Generation of [5.5.n] tricyclic ring systems by radical-promoted inter- and intramolecular [3+2] cycloadditions

A new method for the synthesis of[5.5.n] tricyclic ring systems via radical fragmentation and double cyclization is described. The general process (Scheme 1) involves addition of an alkylthio radical to an alkenylcyclopropane 1 to generate the cyclopropylcarbinyl radical which opens to the homoallylic radical; this radical then adds to an alkene or alkyne radical trap to give a new alkyl radical which then adds back to the thioalkyl allylic system to generate, after loss of the alkylthio radical, the bi- or tricyclic product, 2, thus making the process analogous to a [3 + 2] cycloaddition. Thus addition of the butylthio radical (generated by photolysis of dibutyl disulfide) to the bicyclo-[3.1.0]hex-2-en-6-yl carboxylate 3 in the presence of an alkene or alkyne-either an acyclic radical trap, e.g., ethyl vinyl ether, isopropenyl acetate, methyl acrylate, or methyl propiolate, or a cyclic one, e.g., cyclopentenone, dihydrofuran, cyclopentenyl acetate, or cyclopentene-affords the desired bi- or tricyclic products 9-16 in yields of 54-88%. One can also use 6-vinylbicyclo[3.1.0]hexan-2-one (4) as the alkenylcyclopropane unit.
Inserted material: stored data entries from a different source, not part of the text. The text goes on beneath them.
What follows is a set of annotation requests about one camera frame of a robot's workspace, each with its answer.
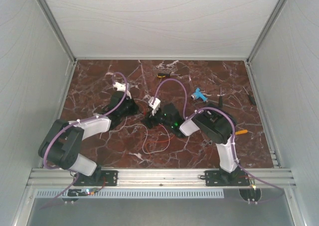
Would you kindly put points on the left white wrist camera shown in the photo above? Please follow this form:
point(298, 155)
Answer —
point(123, 88)

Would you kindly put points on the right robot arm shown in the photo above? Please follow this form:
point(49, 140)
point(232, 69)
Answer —
point(216, 124)

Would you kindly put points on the yellow black screwdriver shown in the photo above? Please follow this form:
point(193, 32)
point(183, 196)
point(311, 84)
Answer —
point(165, 75)

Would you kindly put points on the black screwdriver far right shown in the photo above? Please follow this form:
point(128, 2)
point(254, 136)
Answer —
point(250, 97)

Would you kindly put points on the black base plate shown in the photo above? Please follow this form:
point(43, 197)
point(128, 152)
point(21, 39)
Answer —
point(107, 178)
point(214, 178)

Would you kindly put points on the black handle screwdriver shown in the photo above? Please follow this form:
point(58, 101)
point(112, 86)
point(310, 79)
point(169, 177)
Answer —
point(220, 101)

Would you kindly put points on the blue plastic tool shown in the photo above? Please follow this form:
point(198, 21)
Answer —
point(199, 95)

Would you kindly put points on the orange handle tool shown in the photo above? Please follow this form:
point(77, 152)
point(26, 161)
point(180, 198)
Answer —
point(241, 132)

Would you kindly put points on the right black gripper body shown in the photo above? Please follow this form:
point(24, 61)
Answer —
point(159, 118)

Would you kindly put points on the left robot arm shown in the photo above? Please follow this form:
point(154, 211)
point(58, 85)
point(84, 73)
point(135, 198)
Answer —
point(62, 144)

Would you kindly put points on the slotted grey cable duct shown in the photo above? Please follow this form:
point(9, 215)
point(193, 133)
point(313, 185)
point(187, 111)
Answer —
point(146, 194)

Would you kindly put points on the aluminium front rail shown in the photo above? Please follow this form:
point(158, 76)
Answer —
point(153, 178)

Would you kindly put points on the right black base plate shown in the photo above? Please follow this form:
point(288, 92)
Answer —
point(214, 178)

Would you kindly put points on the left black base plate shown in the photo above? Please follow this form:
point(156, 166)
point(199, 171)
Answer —
point(107, 178)

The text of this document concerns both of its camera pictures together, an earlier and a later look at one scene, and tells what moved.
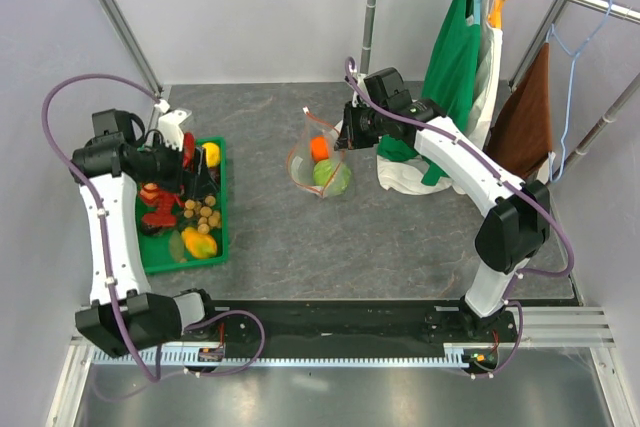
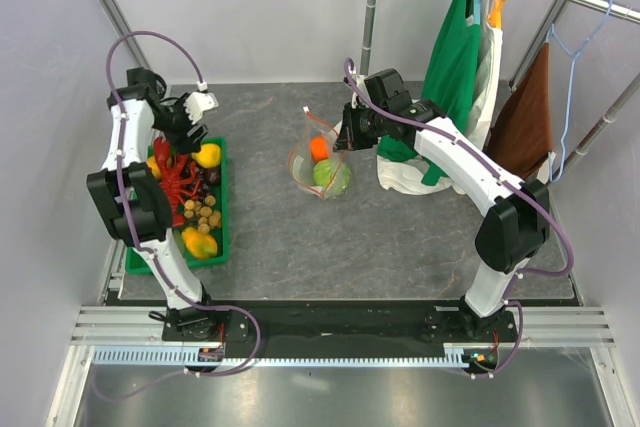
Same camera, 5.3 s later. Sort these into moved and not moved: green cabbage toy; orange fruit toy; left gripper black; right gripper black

Trapping of the radical generated by addition of butylthio radical to 4 with ethyl vinyl ether or cyclopentene affords the bi- and tricyclic products 17 and 18 in 66-68% yields. The products are formed as diastereomeric mixtures in all cases. This cyclization process can also be carried out in an intramolecular fashion, e.g., isomerization of the ketones 25 and 27 or the esters 28-30 with butylthio radical to give the tricyclic products 31-35 and 41-43. The use of dimethyl-substituted alkenes gives reasonably good diastereoselectivity favoring the cis-syn-cis isomer over the cis-anti-cis isomer, e.g., 7.5:1 for 33 over 34 and 4.2:1 for 41 over 42. The structures of the diastereomeric products were proven by comparison of the NMR spectra of the saturated analogues, which are known for the unsubstituted series and differ in their symmetry properties for the dimethyl-substituted case. These results indicate that the cyclization of a stabilized 5-hexenyl radical, e.g., 45 in Scheme 8, is reversible and leads to the most stable final product.